19.緒戦
山ほどの観客から見下ろされる、闘技場。
僕は、防具も纏わず、ボロ一着と剣だけを持って、中央に進み出た。
対面からも、一人の男が寄ってくる。
特に開始の合図は無いようだ。男は、棍棒のようなものを構えて駆けてくる。
僕は、メソッドを展開しながら、揺れるように左右にステップを踏んだ。
――男が止まる。
警戒したようだ。……まぁ、そうだろう。今、彼には僕の残像が幾つも見えているはずだ。
「……かかって来ないのか?」
男は反応しない。
僕は足を止める。――残像は消えない。幻術の一種だが、半分実体化している。

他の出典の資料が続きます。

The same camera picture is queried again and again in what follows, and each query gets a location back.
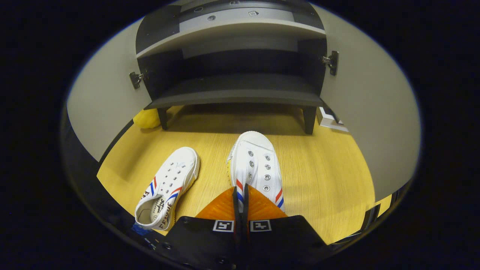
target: red and blue stripe
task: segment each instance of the red and blue stripe
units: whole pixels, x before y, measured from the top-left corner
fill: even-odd
[[[239,199],[239,201],[241,201],[243,203],[243,185],[241,184],[241,182],[237,179],[237,197]]]
[[[172,193],[171,193],[170,197],[167,199],[167,201],[172,199],[172,198],[178,197],[181,189],[182,189],[182,187],[179,187],[179,188],[175,189],[174,191],[172,191]]]
[[[275,197],[275,204],[278,206],[278,208],[282,207],[282,205],[283,205],[283,196],[282,195],[283,195],[283,188],[280,189],[280,192]]]
[[[153,181],[150,183],[150,191],[152,191],[152,197],[155,193],[155,189],[156,189],[156,176],[153,177]]]

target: white sneaker
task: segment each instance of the white sneaker
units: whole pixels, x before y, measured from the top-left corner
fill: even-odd
[[[243,211],[243,187],[248,184],[285,212],[280,165],[267,137],[255,131],[241,134],[227,164],[232,185],[237,187],[240,211]]]
[[[155,174],[135,209],[135,221],[146,229],[167,230],[175,207],[198,176],[200,159],[190,147],[173,152]]]

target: open cabinet
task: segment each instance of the open cabinet
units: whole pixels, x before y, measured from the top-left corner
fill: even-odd
[[[159,109],[166,128],[170,106],[286,103],[304,109],[311,133],[322,99],[355,138],[376,200],[410,180],[419,158],[420,116],[395,60],[355,26],[307,2],[237,2],[166,6],[93,55],[67,101],[72,128],[88,153],[101,163],[145,108]],[[335,51],[332,74],[326,63]]]
[[[158,109],[164,130],[171,106],[248,102],[299,106],[305,133],[312,134],[321,104],[326,40],[310,5],[218,1],[180,13],[164,9],[139,26],[142,74],[132,74],[134,82],[139,76],[144,80],[152,98],[145,109]],[[152,25],[162,20],[160,27]]]

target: cabinet leg
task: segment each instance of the cabinet leg
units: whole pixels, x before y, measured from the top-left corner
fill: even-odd
[[[303,120],[305,122],[305,133],[313,134],[313,126],[315,125],[315,116],[317,113],[317,107],[303,108]]]
[[[158,108],[158,116],[160,117],[160,123],[162,124],[163,130],[167,130],[167,109]]]

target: cabinet door
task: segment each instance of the cabinet door
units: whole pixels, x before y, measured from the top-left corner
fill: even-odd
[[[420,116],[413,90],[380,45],[342,18],[313,5],[325,28],[327,54],[339,52],[336,76],[326,69],[320,97],[355,138],[378,201],[416,169]]]
[[[67,111],[78,139],[100,161],[117,134],[152,102],[143,82],[134,89],[128,74],[140,74],[135,36],[141,20],[105,43],[78,74]]]

そういう意味では、残像という表現は正しくないのかも知れない。
鶴翼の陣形で構える。そして、フォーム・モードを展開する。
「死神化<デス・フォーム>!!」
13体の死神が並んだ。意味は無いが、僕の覚悟を示すためだ。魔法と判断されて、カルフィナの弓で吸い取れてしまうフォーム・モードだが、魔法を使えなくされているはずの隷属魔法の影響下にも関わらず発動した。……恐らく、カルフィナに渡した弓が、反則的なのだろう。フォーム・モードは、魔法より上位のメソッドだと、僕は判断している。
「鎌化<サイズ・モード>!!」
手にした剣を一振りすると、巨大な鎌に変形した。
「舞え、死神の鎌!!」
アピールするために、出来るだけ派手にやらかした。
全員で一斉に間合いを詰め、鎌を振る。
13体の死神の鎌に切り刻まれ、相手は即死。
さあ、出て来い、マモン!!
そして、貴様の力を寄越せ!
そう心の中で叫びながら、適当な方向に鎌を突きつけた。
……だが、若干やりすぎたようだ。
『今日の挑戦者に、チャンスを与えよう』
聞こえるアナウンス。……誰の声だ?マモンか?
『我がペット、赤竜と闘うが良い。勝てば、剣奴として最高の待遇を与えよう』
突如、闘技場の中央に現れる真っ赤なドラゴン。
ほう……コイツを狩れ、と?
「……俺が出向くには、役不足だな」
鎌を地面に突き立て、それを触媒として白い蟷螂を召喚する。……別に、触媒にする必要は無いのだが、雰囲気で圧倒したかった。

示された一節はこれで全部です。